(Saved data entries)
_ _ _

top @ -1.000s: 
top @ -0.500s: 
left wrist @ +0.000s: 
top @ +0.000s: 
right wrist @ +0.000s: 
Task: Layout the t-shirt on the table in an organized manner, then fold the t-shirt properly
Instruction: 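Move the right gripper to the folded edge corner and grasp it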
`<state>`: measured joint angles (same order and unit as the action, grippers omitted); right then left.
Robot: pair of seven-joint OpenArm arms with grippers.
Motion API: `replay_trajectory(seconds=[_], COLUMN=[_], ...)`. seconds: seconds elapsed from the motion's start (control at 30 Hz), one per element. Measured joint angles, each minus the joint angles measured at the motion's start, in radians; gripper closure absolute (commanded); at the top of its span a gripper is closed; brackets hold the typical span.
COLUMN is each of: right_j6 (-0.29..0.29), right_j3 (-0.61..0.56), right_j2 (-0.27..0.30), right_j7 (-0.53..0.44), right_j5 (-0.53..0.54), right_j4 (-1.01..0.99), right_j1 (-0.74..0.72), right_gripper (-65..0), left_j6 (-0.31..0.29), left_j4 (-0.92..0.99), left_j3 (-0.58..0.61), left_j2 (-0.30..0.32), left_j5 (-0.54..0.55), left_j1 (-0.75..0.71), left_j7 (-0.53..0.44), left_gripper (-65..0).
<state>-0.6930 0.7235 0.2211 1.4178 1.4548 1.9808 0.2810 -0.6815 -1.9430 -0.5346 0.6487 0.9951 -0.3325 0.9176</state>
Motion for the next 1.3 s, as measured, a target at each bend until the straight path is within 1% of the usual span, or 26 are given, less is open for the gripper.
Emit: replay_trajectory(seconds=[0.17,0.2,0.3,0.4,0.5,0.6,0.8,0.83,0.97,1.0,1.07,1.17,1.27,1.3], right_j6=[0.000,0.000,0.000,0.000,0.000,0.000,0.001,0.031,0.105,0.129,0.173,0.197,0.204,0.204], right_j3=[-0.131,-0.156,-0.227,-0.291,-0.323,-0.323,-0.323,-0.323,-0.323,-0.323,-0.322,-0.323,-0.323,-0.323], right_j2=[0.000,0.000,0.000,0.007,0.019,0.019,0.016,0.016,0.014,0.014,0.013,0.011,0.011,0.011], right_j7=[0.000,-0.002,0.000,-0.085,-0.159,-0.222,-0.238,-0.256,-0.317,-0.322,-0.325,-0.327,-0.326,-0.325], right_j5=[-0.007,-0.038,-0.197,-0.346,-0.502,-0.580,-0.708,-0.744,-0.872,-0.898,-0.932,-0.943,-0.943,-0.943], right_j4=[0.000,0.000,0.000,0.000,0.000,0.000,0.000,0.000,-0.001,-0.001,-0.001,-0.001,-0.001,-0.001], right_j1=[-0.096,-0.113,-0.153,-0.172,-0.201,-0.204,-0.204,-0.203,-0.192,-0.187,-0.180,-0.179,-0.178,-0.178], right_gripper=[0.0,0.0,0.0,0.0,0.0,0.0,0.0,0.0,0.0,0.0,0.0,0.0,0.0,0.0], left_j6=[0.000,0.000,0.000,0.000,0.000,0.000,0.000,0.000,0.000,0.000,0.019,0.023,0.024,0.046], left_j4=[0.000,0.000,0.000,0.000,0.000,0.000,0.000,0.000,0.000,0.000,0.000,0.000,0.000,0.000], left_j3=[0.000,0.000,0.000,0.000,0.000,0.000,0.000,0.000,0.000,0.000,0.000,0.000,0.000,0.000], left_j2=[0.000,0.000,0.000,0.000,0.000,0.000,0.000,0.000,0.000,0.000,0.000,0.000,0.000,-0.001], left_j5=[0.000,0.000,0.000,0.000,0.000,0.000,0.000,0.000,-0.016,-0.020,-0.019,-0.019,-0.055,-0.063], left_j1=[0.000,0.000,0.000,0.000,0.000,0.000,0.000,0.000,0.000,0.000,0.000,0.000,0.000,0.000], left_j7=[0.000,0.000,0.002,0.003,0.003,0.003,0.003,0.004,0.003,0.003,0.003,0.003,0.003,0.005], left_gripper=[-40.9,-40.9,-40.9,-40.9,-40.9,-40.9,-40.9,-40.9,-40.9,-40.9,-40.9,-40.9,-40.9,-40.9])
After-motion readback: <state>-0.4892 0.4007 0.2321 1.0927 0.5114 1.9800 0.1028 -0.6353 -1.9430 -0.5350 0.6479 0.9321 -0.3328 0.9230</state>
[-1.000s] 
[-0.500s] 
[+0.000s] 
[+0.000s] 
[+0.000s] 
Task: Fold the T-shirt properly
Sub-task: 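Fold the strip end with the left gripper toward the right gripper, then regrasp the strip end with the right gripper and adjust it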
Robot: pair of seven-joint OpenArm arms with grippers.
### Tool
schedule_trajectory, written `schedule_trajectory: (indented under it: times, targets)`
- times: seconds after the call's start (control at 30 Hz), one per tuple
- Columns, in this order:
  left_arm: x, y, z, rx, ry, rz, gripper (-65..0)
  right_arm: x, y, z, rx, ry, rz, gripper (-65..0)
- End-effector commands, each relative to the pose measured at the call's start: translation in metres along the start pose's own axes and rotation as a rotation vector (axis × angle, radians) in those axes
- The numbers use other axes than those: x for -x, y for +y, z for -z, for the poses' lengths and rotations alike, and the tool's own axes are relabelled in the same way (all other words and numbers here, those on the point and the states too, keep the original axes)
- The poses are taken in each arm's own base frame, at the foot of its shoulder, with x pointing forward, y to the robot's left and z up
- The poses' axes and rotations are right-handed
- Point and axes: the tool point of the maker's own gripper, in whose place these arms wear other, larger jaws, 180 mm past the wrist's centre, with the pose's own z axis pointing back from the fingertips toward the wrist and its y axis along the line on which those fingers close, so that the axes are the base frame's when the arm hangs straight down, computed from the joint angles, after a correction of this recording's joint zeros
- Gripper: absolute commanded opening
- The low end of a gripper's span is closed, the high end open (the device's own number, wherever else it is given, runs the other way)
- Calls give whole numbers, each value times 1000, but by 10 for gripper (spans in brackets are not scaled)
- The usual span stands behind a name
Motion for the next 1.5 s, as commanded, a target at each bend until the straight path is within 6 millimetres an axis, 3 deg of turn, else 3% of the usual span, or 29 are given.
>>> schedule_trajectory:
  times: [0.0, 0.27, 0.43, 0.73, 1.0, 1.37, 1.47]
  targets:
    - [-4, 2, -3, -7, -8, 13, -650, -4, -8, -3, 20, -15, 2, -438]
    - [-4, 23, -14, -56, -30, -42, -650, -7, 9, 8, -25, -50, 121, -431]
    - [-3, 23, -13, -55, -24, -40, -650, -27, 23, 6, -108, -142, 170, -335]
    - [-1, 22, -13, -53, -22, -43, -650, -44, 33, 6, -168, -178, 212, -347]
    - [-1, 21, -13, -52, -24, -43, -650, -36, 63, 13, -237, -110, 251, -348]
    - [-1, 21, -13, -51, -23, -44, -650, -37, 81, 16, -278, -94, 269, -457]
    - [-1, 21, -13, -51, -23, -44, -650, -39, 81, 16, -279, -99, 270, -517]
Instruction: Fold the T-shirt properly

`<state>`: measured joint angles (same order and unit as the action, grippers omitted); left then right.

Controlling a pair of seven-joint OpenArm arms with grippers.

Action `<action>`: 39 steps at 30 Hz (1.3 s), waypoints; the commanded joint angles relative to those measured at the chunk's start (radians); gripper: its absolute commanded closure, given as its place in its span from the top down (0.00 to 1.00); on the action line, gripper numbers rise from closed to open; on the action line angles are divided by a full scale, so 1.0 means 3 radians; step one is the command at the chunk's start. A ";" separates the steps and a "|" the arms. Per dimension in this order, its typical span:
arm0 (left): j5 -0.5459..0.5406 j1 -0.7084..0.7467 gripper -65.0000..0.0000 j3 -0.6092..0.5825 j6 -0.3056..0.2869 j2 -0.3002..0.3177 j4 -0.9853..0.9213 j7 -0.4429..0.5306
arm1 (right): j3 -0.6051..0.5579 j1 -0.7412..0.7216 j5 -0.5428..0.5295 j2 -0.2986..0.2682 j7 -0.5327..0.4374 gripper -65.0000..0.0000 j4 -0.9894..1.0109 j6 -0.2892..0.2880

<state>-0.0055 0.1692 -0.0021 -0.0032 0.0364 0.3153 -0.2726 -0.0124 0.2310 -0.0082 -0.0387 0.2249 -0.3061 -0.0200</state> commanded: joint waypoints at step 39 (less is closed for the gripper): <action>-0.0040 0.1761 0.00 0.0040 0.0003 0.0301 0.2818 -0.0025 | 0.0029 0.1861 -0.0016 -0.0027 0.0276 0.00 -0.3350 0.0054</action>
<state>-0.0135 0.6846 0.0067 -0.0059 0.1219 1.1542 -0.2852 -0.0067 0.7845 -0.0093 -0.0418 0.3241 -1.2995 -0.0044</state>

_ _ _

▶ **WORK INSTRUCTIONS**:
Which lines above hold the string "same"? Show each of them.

▶ **RESPONSE TO THIS EXERCISE**:
`<state>`: measured joint angles (same order and unit as the action, grippers omitted); right then left.
- The numbers use other axes than those: x for -x, y for +y, z for -z, for the poses' lengths and rotations alike, and the tool's own axes are relabelled in the same way (all other words and numbers here, those on the point and the states too, keep the original axes)
`<state>`: measured joint angles (same order and unit as the action, grippers omitted); left then right.

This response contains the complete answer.